:: Instructions for the task ::
Output exactly, with nothing added, the entries from the first line through the line with "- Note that".
_ _ _
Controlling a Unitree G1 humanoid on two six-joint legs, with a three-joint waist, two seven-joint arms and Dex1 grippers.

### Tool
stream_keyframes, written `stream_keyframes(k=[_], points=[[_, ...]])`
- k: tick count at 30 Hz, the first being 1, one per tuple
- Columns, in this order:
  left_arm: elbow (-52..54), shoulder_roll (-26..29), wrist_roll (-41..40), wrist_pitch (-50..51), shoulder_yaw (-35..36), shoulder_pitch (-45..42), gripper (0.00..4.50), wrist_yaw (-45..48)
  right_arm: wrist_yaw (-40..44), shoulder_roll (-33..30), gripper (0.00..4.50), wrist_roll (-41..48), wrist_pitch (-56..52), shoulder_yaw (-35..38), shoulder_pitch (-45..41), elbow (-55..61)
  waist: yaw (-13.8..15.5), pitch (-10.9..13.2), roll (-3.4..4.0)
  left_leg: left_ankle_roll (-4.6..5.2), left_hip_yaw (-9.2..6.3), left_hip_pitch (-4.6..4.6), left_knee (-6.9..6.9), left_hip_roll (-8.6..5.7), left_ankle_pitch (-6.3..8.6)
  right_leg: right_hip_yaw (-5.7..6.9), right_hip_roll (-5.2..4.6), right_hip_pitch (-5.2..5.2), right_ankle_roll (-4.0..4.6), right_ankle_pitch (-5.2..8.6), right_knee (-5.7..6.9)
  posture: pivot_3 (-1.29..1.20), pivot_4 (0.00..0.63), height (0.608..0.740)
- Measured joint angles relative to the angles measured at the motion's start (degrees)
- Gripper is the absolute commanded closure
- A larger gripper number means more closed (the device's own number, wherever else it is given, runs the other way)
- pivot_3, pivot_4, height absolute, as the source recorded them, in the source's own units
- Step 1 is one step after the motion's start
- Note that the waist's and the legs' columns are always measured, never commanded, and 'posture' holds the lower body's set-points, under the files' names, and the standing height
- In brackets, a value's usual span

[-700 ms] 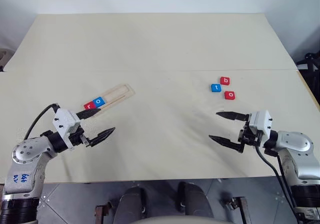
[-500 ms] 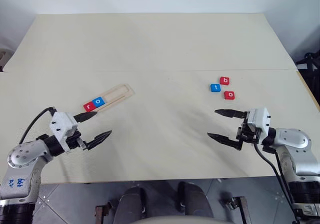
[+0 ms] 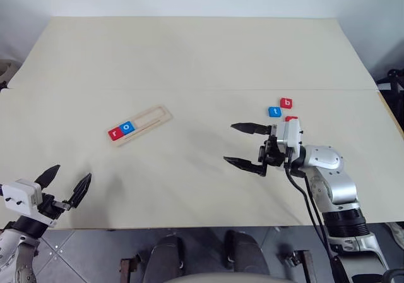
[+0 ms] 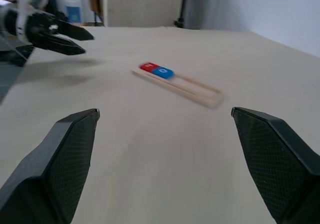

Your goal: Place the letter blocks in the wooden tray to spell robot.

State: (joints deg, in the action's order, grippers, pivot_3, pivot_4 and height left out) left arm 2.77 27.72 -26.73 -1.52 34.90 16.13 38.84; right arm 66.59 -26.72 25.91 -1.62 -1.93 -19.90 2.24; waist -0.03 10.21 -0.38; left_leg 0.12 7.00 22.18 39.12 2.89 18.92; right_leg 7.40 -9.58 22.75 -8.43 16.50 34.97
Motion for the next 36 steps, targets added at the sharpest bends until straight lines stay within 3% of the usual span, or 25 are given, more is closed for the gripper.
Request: stream_keyframes(k=[7,12,19,24,31,36], points=[[-10.8,10.4,0.4,1.5,-7.0,-17.8,0.00,8.3,-1.0,-2.6,0.07,0.2,-1.3,1.6,2.4,1.3,-0.1,0.0,-0.04,-0.03,0.05,0.00,-0.02,-0.01,0.00,0.07,0.02,0.02,0.04,0.00,0.02,0.00,0.150,0.740],[-29.4,16.7,5.6,-1.5,-15.7,-33.1,0.00,18.5,-1.2,-4.0,0.07,0.6,-2.2,2.4,4.6,3.1,-0.7,0.0,-0.04,-0.05,0.18,0.02,-0.08,0.01,0.00,0.11,0.08,0.11,0.04,0.00,0.00,0.00,0.150,0.740],[-51.5,18.2,12.0,-7.1,-23.0,-48.7,0.00,27.2,-4.0,-4.1,0.07,0.5,-2.1,2.7,5.4,5.2,-1.5,0.0,-0.08,-0.05,0.22,0.05,-0.08,0.00,0.00,0.15,0.08,0.13,0.03,0.00,-0.01,0.00,0.150,0.740],[-57.8,18.1,14.2,-9.1,-25.6,-51.7,0.00,31.9,-5.5,-4.6,0.07,0.6,-2.5,3.2,8.1,8.0,-1.7,0.0,-0.08,-0.05,0.25,0.04,-0.07,0.00,0.00,0.12,0.08,0.15,0.02,0.00,0.01,0.00,0.150,0.740],[-60.3,17.9,15.1,-12.1,-25.7,-52.1,0.00,31.3,-6.7,-5.0,0.07,0.6,-3.5,4.2,9.0,9.4,-1.5,0.0,-0.10,-0.05,0.22,0.02,-0.02,0.01,0.00,0.09,0.08,0.15,0.02,0.00,0.11,0.00,0.150,0.740],[-61.5,17.5,15.0,-13.2,-25.1,-52.0,1.10,30.1,-7.3,-4.9,0.00,0.6,-3.6,4.2,8.8,9.4,-1.6,0.0,-0.09,-0.05,0.23,-0.01,-0.02,0.01,0.00,0.07,0.08,0.15,0.02,0.00,0.12,0.00,0.150,0.740]])
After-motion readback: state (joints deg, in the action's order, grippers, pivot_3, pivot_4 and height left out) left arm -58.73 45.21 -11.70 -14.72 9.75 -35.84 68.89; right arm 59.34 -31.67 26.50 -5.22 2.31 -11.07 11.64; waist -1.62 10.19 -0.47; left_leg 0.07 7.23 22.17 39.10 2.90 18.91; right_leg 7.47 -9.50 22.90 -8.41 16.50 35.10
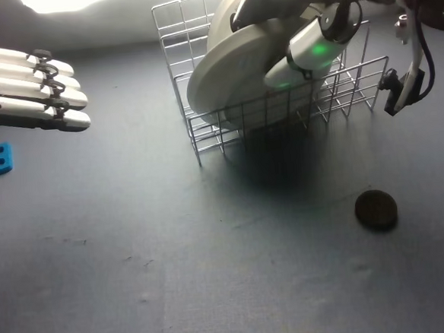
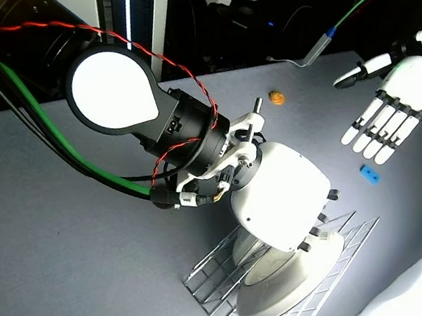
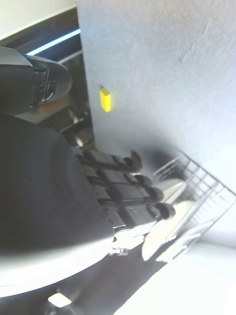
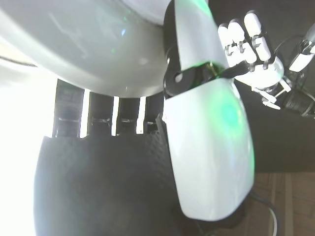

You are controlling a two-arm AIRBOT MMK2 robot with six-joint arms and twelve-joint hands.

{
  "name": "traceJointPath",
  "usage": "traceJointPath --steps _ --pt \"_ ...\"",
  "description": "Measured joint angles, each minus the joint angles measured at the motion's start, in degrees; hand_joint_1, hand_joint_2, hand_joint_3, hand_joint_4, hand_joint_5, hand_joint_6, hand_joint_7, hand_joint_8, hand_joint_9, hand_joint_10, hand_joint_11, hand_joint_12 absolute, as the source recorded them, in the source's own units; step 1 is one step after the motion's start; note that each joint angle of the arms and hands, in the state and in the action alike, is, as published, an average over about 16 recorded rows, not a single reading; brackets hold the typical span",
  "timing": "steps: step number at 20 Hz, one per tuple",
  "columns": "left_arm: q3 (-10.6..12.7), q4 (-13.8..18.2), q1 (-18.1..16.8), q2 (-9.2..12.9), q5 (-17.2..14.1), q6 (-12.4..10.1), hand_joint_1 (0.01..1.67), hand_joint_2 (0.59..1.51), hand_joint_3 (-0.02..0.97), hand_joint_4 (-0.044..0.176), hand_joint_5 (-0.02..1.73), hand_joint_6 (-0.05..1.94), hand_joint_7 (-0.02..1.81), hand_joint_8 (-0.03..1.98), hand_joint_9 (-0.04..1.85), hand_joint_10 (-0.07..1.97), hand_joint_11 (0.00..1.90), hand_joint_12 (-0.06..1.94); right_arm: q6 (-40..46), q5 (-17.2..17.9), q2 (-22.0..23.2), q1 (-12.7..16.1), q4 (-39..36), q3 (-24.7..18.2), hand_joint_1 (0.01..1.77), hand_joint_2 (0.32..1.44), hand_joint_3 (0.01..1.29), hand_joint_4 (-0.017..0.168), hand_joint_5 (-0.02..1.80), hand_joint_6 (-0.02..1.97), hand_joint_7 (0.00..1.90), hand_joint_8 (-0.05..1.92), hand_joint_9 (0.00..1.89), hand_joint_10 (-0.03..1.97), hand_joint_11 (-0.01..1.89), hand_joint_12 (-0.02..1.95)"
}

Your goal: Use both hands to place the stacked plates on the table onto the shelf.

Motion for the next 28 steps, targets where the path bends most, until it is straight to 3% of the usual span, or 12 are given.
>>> traceJointPath --steps 9,14,22,28 --pt "-1.3 0.8 -0.8 0.6 -0.2 0.0 0.01 1.057 0.019 0.003 0.07 0.01 0.02 -0.01 0.02 0.01 0.02 0.01 -0.1 0.2 0.5 0.9 1.7 0.0 1.19 1.05 0.01 -0.006 0.79 0.51 0.96 0.23 0.95 0.18 0.59 1.18" --pt "-2.6 1.2 -0.9 1.1 -0.3 0.0 0.01 1.054 0.018 0.003 0.07 0.01 0.02 -0.01 0.02 0.01 0.02 0.01 -0.1 0.9 1.3 2.5 3.6 0.0 1.15 1.06 0.01 -0.004 0.76 0.25 0.94 0.06 0.91 0.15 0.49 1.22" --pt "-6.1 2.5 -1.5 2.4 -0.6 0.0 0.01 1.049 0.019 0.003 0.07 0.01 0.02 -0.01 0.02 0.01 0.02 0.01 -2.6 3.4 4.4 6.5 6.5 -1.0 1.12 1.05 0.01 -0.003 0.74 0.18 0.9 0.03 0.85 0.19 0.39 1.25" --pt "-8.1 3.4 -2.1 3.3 -0.7 0.0 0.01 1.046 0.018 0.003 0.07 0.01 0.02 -0.01 0.02 0.01 0.02 0.01 -7.6 4.6 8.6 9.4 7.4 -4.0 1.11 1.04 0.01 -0.003 0.73 0.16 0.89 0.02 0.83 0.22 0.38 1.25"
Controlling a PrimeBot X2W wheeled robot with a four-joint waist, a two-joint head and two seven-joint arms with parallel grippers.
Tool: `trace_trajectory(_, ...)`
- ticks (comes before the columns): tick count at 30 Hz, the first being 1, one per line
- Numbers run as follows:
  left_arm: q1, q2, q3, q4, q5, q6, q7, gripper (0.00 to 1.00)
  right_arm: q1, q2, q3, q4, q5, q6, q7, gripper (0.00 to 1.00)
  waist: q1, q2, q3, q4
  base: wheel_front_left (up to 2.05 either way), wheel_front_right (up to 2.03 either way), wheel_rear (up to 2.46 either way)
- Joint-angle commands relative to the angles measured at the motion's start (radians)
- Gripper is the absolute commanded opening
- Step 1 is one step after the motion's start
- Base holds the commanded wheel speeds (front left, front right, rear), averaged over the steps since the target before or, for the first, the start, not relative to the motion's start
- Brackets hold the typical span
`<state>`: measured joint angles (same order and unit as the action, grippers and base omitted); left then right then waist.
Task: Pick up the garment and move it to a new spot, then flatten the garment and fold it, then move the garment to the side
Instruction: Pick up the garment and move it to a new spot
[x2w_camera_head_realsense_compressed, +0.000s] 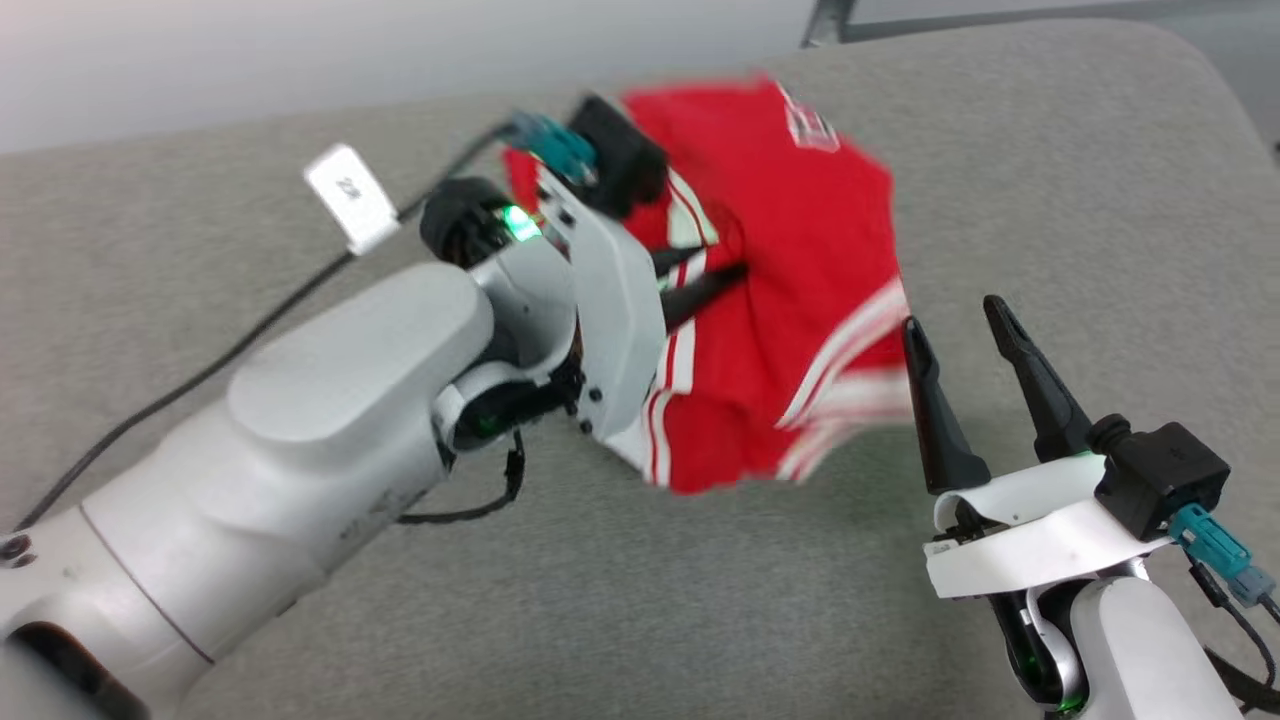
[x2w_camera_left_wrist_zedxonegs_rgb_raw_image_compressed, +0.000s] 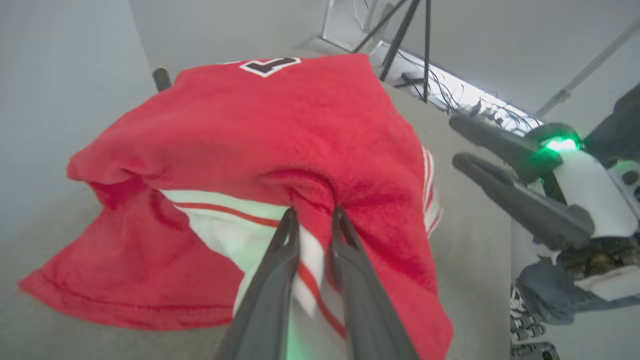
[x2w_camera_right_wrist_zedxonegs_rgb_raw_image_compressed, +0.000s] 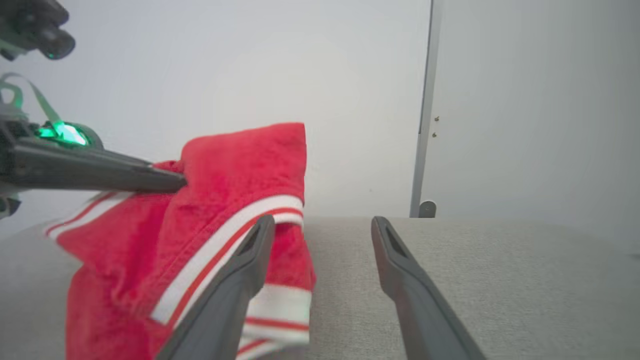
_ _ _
:: Solution for this problem ::
Controlling a Unitree G1 humanoid on two six-joint legs, with a three-joint waist, two seven-joint arms and Dex1 grippers.

### Tool
stream_keyframes, written `stream_keyframes(k=[_], points=[[_, ...]])`
- k: tick count at 30 Hz, the first being 1, one per tuple
- Columns, in this order:
  left_arm: elbow (-52..54), shoulder_roll (-26..29), wrist_roll (-41..40), wrist_pitch (-50..51), shoulder_yaw (-35..36), shoulder_pitch (-45..42), gripper (0.00..4.50), wrist_yaw (-45..48)
  right_arm: wrist_yaw (-40..44), shoulder_roll (-33..30), gripper (0.00..4.50), wrist_roll (-41..48), wrist_pitch (-56..52), shoulder_yaw (-35..38), shoulder_pitch (-45..41), elbow (-55..61)
  waist: yaw (-13.8..15.5), pitch (-10.9..13.2), roll (-3.4..4.0)
  left_leg: left_ankle_roll (-4.6..5.2), left_hip_yaw (-9.2..6.3), left_hip_pitch (-4.6..4.6), left_knee (-6.9..6.9), left_hip_roll (-8.6..5.7), left_ankle_pitch (-6.3..8.6)
  right_leg: right_hip_yaw (-5.7..6.9), right_hip_roll (-5.2..4.6), right_hip_pitch (-5.2..5.2), right_ankle_roll (-4.0..4.6), right_ankle_pitch (-5.2..8.6), right_knee (-5.7..6.9)
  posture: pivot_3 (-1.29..1.20), pivot_4 (0.00..0.63), height (0.608..0.740)
- Measured joint angles relative to the angles measured at the motion's start (degrees)
- Gripper is the absolute commanded closure
- A larger gripper number means more closed (the device's own number, wherever else it is given, runs the other way)
- pivot_3, pivot_4, height absolute, as the source recorded them, in the source's own units
- Step 1 is one step after the motion's start
- Note that the waist's and the legs' columns are always measured, never commanded, and 'posture' holds the lower body's set-points, under the files' names, and the standing height

Besides the given answer, there is nothing more to add.